Implementing the Prowise Learn Update Algorithm

The Prowise Learn update algorithm is an advanced parameter estimation method designed to address the problem of rating drift in computer adaptive testing systems. This algorithm was developed for the Prowise Learn platform and introduces paired item updates to maintain parameter stability while still providing real-time adaptation.

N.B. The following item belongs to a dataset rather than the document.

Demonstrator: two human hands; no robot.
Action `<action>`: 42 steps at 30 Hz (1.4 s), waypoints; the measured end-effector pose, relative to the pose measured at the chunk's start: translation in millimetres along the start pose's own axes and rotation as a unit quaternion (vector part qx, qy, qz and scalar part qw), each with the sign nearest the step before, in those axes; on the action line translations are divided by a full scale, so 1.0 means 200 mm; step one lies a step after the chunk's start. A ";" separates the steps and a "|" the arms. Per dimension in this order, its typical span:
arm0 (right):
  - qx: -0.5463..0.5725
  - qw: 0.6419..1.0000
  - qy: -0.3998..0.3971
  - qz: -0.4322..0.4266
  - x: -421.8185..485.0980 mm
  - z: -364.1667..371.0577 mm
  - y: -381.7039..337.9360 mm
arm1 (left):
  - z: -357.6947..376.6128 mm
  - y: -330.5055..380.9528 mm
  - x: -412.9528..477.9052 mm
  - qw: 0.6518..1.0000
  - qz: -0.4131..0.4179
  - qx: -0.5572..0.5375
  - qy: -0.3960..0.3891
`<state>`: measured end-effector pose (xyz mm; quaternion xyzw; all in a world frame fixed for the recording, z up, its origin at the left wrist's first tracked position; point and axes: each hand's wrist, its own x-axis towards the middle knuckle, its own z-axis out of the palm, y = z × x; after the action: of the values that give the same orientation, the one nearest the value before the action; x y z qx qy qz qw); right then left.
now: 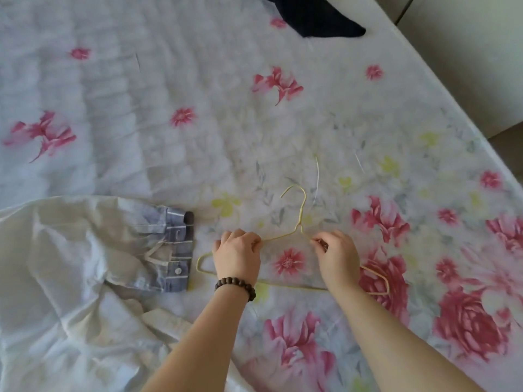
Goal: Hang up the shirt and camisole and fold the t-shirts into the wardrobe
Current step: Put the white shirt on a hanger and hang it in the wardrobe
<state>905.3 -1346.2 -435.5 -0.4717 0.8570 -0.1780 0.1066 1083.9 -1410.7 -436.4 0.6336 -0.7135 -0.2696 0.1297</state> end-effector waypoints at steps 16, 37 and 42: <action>0.089 0.987 -0.029 -0.131 0.04 0.08 -0.67 | -0.55 -0.34 0.15 0.993 -0.057 0.062 0.081; 0.233 0.926 -0.164 -0.249 -0.38 0.07 -1.40 | -0.99 -0.70 -0.25 0.967 0.037 -0.026 0.250; 0.255 0.899 -0.223 -0.277 -0.76 -0.15 -1.58 | -1.28 -0.75 -0.70 0.964 -0.018 -0.022 0.265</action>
<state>1219.7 -1367.6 -277.4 -0.6741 0.5708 -0.3029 0.3577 1366.3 -1338.9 -286.2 0.6920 -0.6360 -0.1097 0.3236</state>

In this vignette, we will explore the mathematical foundations of the Prowise Learn algorithm, its unique paired update mechanism, and how to implement and customize it for your research.

Mathematical Foundation

Core Update Equations

The Prowise Learn algorithm builds upon the Maths Garden approach but adds a crucial innovation: paired item updates to prevent rating drift. The update equations are:

Person Ability Update: $$\theta_j^{new} = \theta_j^{old} + K_\theta \sum_{i \in I_j} (S_{ij} - E(S_{ij}))$$

Paired Item Difficulty Updates: For consecutive responses by the same person, the difficulty updates are paired: $$\kappa = 0.5 \cdot (K_b \cdot (S_{now} - E_{now}) - K_b \cdot (S_{prev} - E_{prev}))$$$$b_{now}^{new} = b_{now}^{old} + \kappa$$$$b_{prev}^{new} = b_{prev}^{old} - \kappa$$

Where: - $\theta_j$ is the ability of person $j$ - $b_i$ is the difficulty of item $i$ - $S_{ij}$ is the observed response (0 or 1) of person $j$ to item $i$ - $E(S_{ij})$ is the expected probability of a correct response - $K_\theta$ and $K_b$ are learning rates for abilities and difficulties respectively - $S_{now}$ and $S_{prev}$ are the current and previous responses - $E_{now}$ and $E_{prev}$ are the expected probabilities for current and previous items

Expected Response Probability

The expected probability $E(S_{ij})$ is calculated using the logistic function:

$$E(S_{ij}) = P(S_{ij} = 1 | \theta_j, b_i) = \frac{1}{1 + e^{-(\theta_j - b_i)}}$$

This uses the 1-parameter logistic (1PL) item response model.

Rating Drift Problem

Rating drift occurs when item difficulty estimates systematically increase or decrease over time, often due to:

1. Sequential Bias: Later items in a sequence may be systematically easier or harder
2. Person Ability Changes: If person abilities change during testing, item difficulties may be incorrectly adjusted
3. Selection Bias: Adaptive selection may create correlations between item difficulties and administration order

Paired Update Solution

The paired update mechanism addresses rating drift by:

1. Balancing Updates: When updating a pair of items, the total difficulty change sums to zero
2. Relative Positioning: Items maintain their relative difficulty positions
3. Drift Prevention: Systematic increases or decreases in difficulty are prevented

Implementation in meow

Function Overview

The update_prowise_learn() function implements this algorithm:

update_prowise_learn <- function(theta, diff, resp) {
  # Initialize updated parameters
  theta_updated <- theta
  diff_updated <- diff

  # Learning rates (K values) - these could be tuned
  K_theta <- 0.1 # Learning rate for ability
  K_beta <- 0.1  # Learning rate for difficulty

  # Calculate expected probabilities for all responses
  E_Sij <- stats::plogis(theta[resp$id] - diff[resp$item])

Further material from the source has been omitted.